L'unico indagato è il medico di base con studio a Rosà (Vicenza). È chiamato a rispondere alla morte del 28enne. Secondo i pm, infatti, poteva accorgersi che l'ematoma era il segnale di qualcosa di più grave e, ordinando degli esami del sangue, il cantante avrebbe avuto una possibilità di sopravvivenza tra il 79 e l'87%. Ma emergono “evidenti responsabilità” anche da parte di un altro medico bolognese
Secondo i NAS c’è stata “troppa superficialità” da parte di due medici – uno in Veneto, l’altro in Emilia Romagna – nei confronti di Michele Merlo, il cantante che è stato stroncato da un’ischemia cerebrale dovuta a una lucemia fulminante. Era il 6 giugno scorso, e il cantante di “X Factor” e “Amici” già da un mese aveva cominciato a preoccuparsi. Esattamente un mese prima, il 7 maggio, erano comparse le prime ecchimosi su schiena e avambraccio destro. La più grande, quella sulla gamba sinistra, era comparsa il 16 maggio.
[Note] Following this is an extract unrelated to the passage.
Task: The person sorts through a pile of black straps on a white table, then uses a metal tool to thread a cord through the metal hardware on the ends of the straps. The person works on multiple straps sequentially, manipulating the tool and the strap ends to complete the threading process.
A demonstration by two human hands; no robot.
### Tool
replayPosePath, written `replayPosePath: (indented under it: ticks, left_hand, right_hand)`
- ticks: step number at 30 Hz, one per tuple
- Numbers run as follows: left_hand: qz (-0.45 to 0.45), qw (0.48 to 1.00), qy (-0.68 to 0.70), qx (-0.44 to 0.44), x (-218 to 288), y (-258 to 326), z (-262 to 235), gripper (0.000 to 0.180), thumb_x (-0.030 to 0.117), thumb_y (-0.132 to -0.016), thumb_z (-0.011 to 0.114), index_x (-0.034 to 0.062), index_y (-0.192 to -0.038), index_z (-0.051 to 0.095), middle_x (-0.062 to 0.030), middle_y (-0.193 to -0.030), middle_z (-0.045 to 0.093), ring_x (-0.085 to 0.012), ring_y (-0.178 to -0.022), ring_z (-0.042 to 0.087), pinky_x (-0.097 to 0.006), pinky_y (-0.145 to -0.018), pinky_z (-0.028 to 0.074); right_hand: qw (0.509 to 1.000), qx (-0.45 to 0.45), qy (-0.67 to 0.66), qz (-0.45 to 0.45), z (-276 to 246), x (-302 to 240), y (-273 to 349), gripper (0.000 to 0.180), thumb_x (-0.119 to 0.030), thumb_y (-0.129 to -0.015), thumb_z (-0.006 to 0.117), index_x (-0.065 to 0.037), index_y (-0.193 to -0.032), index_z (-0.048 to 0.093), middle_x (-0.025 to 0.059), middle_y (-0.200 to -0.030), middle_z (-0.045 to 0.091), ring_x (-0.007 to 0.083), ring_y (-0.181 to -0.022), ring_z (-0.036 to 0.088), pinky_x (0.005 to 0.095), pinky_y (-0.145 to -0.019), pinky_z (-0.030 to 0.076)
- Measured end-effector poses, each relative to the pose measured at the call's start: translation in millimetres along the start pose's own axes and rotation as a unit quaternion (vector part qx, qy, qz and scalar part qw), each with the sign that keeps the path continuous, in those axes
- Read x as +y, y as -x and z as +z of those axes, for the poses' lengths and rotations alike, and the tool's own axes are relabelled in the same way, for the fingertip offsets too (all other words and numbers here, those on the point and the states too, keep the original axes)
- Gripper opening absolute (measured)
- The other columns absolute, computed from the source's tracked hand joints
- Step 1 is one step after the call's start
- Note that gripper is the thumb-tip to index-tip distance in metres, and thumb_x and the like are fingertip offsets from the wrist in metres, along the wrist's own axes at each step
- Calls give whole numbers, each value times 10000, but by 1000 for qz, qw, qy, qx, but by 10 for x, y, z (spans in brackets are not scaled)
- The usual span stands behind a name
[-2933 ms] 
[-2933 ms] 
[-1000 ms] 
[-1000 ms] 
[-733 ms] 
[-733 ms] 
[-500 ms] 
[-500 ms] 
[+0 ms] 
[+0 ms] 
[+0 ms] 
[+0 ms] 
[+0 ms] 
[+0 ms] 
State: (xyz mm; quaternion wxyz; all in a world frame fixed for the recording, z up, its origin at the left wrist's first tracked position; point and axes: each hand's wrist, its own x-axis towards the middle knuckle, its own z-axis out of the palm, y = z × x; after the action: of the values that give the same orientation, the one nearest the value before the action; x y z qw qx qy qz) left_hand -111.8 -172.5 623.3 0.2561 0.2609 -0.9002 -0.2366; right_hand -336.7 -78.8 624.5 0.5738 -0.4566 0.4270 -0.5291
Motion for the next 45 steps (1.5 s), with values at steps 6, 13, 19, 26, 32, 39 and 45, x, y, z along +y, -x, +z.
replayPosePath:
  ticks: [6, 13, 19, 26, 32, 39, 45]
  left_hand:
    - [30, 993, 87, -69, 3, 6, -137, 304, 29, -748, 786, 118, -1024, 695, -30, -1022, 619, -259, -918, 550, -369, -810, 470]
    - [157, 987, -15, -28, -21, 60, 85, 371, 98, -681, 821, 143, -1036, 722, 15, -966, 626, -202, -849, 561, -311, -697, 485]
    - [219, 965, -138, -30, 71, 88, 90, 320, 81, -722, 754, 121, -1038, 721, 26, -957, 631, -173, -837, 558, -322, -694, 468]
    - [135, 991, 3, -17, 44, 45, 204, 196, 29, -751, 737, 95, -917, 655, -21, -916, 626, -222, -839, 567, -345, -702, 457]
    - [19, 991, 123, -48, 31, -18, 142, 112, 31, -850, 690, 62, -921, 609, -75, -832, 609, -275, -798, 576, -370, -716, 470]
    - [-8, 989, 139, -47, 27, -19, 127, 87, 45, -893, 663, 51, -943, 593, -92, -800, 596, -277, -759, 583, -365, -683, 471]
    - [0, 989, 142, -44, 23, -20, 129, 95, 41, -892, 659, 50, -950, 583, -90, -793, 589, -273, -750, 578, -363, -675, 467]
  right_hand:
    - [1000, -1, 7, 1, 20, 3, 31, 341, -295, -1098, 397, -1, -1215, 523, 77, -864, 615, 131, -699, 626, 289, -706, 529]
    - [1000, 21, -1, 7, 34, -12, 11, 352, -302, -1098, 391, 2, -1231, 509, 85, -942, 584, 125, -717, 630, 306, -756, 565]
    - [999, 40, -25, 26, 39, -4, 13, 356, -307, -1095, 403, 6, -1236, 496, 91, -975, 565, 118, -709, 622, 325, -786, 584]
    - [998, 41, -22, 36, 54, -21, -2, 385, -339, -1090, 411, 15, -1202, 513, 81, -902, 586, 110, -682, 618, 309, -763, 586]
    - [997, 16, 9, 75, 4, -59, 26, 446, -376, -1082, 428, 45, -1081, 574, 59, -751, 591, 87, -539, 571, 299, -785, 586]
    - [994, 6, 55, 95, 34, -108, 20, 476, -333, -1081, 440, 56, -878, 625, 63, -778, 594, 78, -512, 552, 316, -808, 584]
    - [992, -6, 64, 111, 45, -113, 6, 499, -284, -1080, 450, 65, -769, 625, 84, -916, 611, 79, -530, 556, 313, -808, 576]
Dieci giorni dopo, Merlo scrive una mail al suo medico di base, Pantaleo Vitaliano, allegando una foto che mostrava la tumefazzione alla gamba sinistra. Risposta: “La mail è unicamente per la richiesta di terapia cronica. Per qualsiasi altro motivo chiamare in segreteria. Inoltre chiediamo di non inviare foto”. Così, qualche ora più tardi Merlo raggiunge il pronto soccorso di Cittadella, ma gli assegnano un codice bianco e, dopo due ore di attesa, raggiunge proprio lo studio di Vitaliano che lo visita e tratta l’ecchimosi come un banale strappo muscolare. Lo invita poi a tornare il 31 maggio, ma Merlo non si presenterà.
Ora la Procura di Vicenza ha aperto un fascicolo d’inchiesta per omicidio colposo. L’unico indagato è proprio Vitaliano, il medico di base con studio a Rosà (Vicenza). È chiamato a rispondere alla morte del 28enne. Secondo i pm, infatti, poteva accorgersi che l’ematoma era il segnale di qualcosa di più grave e, ordinando degli esami del sangue, il cantante avrebbe avuto una possibilità di sopravvivenza tra il 79 e l’87%. Ma emergono “evidenti responsabilità” anche da parte di un altro medico bolognese, che visitò Merlo il 2 giugno, quattro giorni prima della morte, nell’ambulatorio di Continuità assistenziale di Vergato, sull’Appennino bolognese. La diagnosi? Una tonsillite. Tuttavia, nessuna terapia somministrata il 2 giugno avrebbe evitato il decesso, e dunque il medico di Vergato non è stato indagato.
Si avvicina, intanto, l’incidente probatorio: il prossimo 2 marzo i consulenti della difesa potranno ridiscutere le conclusioni della perizia, ma gli investigatori hanno già raccolto un faldone contenente foto, mail, cartelle cliniche, dove si legge che Vitaliano “con elevata probabilità non ha valutato con sufficiente attenzione l’ematoma (…) non sono stati considerati in maniera adeguata i pregressi ematomi (…) Tali errori possono aver determinato un ritardo nella diagnosi”.